Club Lawn Tennis de la Exposición is located in the district of Jesús María in Lima, the usual court location for Peru's players. The court was found in 1884, and was the home court for the golden generation of Peru's tennis players of the 1980s. Its principal colosseum was named after the Buse Brothers, Enrique and Eduardo Buse. Enrique played at Wimbledon and the US Open in 1946 and again at the US Open in 1951.

== Rugby ==

=== Rugby league ===

While no Rugby league has been played on Peru soil, Peru has a National Rugby league team. They make their debut on 17 October 2015 in the first Latino Seven competition.

=== Rugby union ===

On 30 November 1996, the first university test match saw the Universidad de Lima win 18 to 3 against the Pontificia Universidad Catolica. This match also has the distinction of being the first time that the participants on the pitch including team members and the referee were Peru-born.

==Water polo==
Peru features a water polo team that finished fourth at the 2018 South American Games.

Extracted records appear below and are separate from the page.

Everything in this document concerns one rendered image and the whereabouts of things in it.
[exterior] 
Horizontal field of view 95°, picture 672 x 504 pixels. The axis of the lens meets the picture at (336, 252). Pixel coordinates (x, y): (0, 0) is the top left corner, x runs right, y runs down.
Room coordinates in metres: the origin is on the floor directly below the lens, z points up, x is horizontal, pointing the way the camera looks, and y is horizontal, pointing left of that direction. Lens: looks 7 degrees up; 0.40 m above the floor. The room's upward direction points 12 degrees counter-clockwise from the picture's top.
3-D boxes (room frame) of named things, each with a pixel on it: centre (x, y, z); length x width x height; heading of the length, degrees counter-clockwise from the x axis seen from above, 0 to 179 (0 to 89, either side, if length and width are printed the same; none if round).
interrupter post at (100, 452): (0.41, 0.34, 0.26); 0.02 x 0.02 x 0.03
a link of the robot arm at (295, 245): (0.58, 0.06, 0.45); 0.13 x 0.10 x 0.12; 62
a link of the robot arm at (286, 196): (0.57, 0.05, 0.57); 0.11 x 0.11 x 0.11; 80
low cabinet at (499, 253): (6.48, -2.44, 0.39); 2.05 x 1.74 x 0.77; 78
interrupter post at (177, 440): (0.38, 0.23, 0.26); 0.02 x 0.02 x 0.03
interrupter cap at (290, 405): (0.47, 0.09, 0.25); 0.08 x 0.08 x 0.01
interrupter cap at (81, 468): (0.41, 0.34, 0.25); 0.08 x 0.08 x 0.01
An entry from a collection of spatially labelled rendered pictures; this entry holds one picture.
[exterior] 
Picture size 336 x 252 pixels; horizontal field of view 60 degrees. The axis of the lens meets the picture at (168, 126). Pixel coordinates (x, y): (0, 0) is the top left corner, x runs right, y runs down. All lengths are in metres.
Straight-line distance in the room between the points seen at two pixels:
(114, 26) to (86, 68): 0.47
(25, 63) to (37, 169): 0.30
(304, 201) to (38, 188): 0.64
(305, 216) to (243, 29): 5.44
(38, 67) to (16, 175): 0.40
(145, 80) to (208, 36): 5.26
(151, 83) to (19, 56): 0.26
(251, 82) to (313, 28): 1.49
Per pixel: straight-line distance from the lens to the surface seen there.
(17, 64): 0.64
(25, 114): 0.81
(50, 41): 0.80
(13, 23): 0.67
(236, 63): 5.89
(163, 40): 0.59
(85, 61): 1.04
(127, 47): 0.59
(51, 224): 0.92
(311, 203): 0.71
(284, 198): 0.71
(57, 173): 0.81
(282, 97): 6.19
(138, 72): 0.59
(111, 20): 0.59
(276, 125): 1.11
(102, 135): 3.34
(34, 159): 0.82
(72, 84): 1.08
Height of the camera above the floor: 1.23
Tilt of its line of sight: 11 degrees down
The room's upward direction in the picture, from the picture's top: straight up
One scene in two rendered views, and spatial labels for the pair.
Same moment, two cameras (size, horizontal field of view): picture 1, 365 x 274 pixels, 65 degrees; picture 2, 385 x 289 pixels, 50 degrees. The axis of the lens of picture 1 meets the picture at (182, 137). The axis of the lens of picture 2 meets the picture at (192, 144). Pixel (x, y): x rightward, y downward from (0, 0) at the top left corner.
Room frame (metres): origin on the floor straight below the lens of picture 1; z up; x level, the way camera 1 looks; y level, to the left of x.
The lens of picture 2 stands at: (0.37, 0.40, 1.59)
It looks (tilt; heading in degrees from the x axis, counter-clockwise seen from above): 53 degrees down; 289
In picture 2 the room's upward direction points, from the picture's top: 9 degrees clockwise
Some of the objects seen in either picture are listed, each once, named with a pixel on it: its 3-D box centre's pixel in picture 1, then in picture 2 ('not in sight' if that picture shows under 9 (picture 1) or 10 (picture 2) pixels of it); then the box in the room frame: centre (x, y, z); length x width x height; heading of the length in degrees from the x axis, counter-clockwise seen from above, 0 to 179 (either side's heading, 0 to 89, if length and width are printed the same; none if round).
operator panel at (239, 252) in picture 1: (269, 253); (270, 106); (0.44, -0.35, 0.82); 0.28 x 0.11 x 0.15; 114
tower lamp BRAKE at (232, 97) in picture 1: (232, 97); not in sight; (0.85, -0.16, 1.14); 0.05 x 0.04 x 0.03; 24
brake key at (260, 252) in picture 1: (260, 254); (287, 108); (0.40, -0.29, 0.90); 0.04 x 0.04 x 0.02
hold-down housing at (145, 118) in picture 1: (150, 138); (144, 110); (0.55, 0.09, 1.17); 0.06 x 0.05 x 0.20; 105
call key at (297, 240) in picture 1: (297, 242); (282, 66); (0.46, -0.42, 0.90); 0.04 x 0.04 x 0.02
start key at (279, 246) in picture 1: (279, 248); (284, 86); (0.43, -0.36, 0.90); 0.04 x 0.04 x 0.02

Peru's women's national under-20 water polo team made its debut at the 2021 FINA Junior Water Polo World Championships.

==Peru at the Olympics==

Peru has officially participated in 17 Summer Olympic Games and 2 Winter Olympic Games. The Comité Olímpico Peruano is the National Olympic Committee for Peru which was founded in 1924 and recognized by the International Olympic Committee in 1936.

Peru has won a total of four medals, three in shooting events and one in volleyball. Their first and only gold medal to date was won by Edwin Vásquez in the 1948 Summer Olympics in the Men's 50-metre pistol. The remaining three medals were silver.